# Swedish Limpa Bread



## Juliev (Nov 18, 2004)

I posted one in Otter's bread machine topic..this is another one for the regular oven.

Limpa Bread:

2 packages active dry yeast 
1 1/2 cups warm water (105 to 115 degrees) 
1/4 cup molasses 
1/3 cup sugar 
1 tbsp salt 
2 tbsp shortening 
1 tsp anise seed or grated peel of 1 or 2 oranges 
2 1/2 cups medium rye flour 
2 1/4 to 2 3/4 cups flour (if using self-rising flour, omit salt) 
cornmeal

 In mixing bowl, dissolve yeast in warm water. Stir in molasses, sugar, salt, shortening, anise seed, and rye flour. Beat until smooth. Mix in enough white flour to make dough easy to handle.

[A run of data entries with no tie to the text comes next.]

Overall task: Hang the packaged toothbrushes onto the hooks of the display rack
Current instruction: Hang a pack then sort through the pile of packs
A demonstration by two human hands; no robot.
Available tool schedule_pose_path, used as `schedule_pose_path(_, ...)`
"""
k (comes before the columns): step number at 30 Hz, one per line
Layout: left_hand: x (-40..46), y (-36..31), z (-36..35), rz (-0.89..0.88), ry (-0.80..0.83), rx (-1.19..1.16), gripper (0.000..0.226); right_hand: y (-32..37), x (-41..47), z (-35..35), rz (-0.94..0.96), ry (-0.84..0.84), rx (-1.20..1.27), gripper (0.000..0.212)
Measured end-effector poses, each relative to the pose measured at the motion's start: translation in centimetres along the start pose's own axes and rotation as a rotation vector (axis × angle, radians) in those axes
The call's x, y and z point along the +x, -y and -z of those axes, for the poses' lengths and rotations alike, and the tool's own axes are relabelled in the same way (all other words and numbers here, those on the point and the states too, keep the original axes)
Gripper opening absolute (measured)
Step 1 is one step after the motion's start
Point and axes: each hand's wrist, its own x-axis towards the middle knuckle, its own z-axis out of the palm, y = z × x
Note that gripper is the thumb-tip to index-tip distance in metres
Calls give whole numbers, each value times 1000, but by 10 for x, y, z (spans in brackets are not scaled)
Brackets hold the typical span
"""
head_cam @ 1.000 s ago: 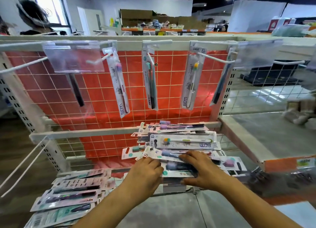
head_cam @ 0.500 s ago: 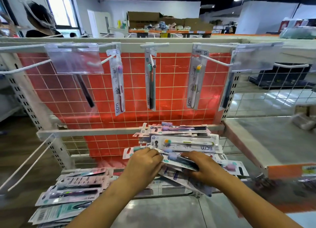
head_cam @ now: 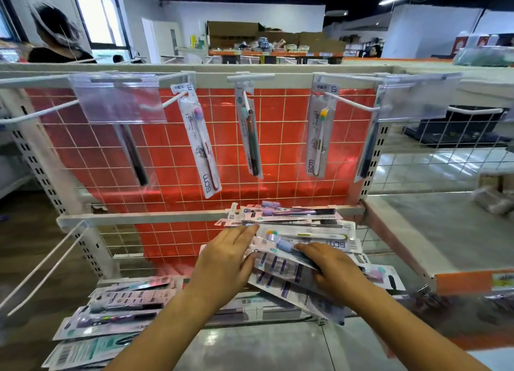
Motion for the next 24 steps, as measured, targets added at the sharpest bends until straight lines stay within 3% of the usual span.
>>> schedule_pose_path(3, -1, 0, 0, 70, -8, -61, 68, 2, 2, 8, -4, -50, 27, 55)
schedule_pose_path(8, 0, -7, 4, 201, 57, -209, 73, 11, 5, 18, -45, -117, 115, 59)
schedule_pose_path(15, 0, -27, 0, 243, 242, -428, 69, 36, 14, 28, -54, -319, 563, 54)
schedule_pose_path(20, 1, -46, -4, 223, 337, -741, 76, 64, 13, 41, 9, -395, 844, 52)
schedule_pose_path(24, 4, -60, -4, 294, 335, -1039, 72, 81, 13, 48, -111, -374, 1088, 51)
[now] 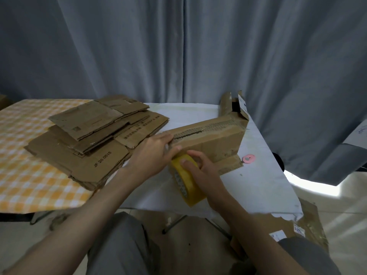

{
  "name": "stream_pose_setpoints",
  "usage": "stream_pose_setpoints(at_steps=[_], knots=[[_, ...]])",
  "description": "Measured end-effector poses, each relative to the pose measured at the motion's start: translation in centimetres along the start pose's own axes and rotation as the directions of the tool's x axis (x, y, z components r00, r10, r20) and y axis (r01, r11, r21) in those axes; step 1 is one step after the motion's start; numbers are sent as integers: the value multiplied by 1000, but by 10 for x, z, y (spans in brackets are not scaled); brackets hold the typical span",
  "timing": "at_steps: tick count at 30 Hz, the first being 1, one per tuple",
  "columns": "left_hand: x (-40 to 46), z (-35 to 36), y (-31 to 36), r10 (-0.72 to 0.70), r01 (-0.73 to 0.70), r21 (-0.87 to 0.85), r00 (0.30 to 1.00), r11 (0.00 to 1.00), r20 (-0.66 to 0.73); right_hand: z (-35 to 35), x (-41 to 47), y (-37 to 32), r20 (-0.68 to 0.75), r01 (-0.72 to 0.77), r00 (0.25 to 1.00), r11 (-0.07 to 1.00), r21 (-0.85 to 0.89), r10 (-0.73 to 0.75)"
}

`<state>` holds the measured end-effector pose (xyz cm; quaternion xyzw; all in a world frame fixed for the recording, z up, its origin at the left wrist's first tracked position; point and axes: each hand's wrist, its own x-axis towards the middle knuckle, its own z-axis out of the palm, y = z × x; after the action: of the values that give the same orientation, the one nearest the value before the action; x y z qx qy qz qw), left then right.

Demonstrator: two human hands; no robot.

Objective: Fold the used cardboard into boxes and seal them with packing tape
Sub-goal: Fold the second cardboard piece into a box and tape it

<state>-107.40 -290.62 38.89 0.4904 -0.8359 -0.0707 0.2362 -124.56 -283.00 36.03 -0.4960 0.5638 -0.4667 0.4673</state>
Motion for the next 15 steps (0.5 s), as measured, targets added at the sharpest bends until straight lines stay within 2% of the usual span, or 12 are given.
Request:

Turn dough onto lightly floured board. Cover; let rest 10 to 15 minutes (Important! This makes the dough easier to handle). Knead until smooth, about 5 minutes. Place in greased bowl; turn greased side up. Cover; let rise in warm place until double, about 1 hour. Punch down dough; round up, cover and let rise until double, about 40 minutes.

Grease baking sheet; sprinkle with cornmeal. Punch down dough; divide in half. Shape each half into round, slightly flat loaf. Place loaves in opposite corners of baking sheet. Cover; let rise 1 hour.

Heat oven to 375°. Bake 30 to 35 minutes. 2 loaves.


----------



## kitchenelf (Nov 21, 2004)

With all this talk of limpa bread I guess I am going to have to try it  :? 

Thanks juliev!!!


----------